What is being asked:
Return, exactly and in full, the lines of the records below starting at the one with "A thing is named, a" and ending at the one with "gripper right finger.", and no other lines.
Top of Data supplied
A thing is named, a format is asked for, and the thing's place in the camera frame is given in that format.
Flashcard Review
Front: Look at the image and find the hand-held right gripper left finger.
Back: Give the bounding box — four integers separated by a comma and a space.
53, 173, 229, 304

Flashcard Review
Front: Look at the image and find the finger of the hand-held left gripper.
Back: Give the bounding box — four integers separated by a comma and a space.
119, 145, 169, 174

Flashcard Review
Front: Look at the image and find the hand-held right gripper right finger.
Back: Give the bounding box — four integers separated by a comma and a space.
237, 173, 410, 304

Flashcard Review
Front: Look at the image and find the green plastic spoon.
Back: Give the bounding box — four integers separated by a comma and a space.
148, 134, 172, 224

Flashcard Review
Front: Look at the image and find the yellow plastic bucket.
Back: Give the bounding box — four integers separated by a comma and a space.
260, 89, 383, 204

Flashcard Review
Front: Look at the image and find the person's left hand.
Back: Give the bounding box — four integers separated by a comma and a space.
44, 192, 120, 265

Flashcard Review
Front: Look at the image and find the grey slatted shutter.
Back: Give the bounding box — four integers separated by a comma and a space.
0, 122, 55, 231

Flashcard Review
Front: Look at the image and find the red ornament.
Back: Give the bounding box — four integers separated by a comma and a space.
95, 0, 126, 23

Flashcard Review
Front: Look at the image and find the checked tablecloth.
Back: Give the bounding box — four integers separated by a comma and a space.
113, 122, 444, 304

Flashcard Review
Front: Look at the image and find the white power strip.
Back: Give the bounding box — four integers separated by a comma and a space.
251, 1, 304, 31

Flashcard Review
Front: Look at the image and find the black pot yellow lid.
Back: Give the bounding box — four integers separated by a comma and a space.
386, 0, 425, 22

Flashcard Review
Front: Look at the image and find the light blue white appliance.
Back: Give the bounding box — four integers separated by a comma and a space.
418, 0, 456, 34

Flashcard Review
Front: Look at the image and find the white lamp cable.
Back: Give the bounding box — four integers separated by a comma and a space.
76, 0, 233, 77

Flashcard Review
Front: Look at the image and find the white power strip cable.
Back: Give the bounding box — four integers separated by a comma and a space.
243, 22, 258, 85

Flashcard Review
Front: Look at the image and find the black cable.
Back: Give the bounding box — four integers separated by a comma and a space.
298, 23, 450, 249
Bottom of Data supplied
Top of Data supplied
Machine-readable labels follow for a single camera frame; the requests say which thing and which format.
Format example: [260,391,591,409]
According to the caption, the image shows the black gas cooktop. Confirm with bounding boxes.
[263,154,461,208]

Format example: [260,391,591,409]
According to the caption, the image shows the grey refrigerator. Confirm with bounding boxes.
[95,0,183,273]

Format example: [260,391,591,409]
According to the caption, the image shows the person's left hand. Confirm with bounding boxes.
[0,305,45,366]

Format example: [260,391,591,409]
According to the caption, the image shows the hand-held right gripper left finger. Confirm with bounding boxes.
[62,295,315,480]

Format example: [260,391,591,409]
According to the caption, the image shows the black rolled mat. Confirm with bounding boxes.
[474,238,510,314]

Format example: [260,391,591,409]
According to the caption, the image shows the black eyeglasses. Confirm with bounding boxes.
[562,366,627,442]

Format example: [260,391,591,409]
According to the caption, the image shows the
Bottom of Data supplied
Output of the task:
A thing is named, a format is asked for, and the thing's place in the camera frame is given in that format.
Flashcard Review
Front: Look at the image and find the hand-held right gripper left finger.
Back: Give the bounding box — four integers separated by a comma and a space.
53, 173, 229, 304

Flashcard Review
Front: Look at the image and find the finger of the hand-held left gripper.
Back: Give the bounding box — four integers separated by a comma and a space.
119, 145, 169, 174

Flashcard Review
Front: Look at the image and find the hand-held right gripper right finger.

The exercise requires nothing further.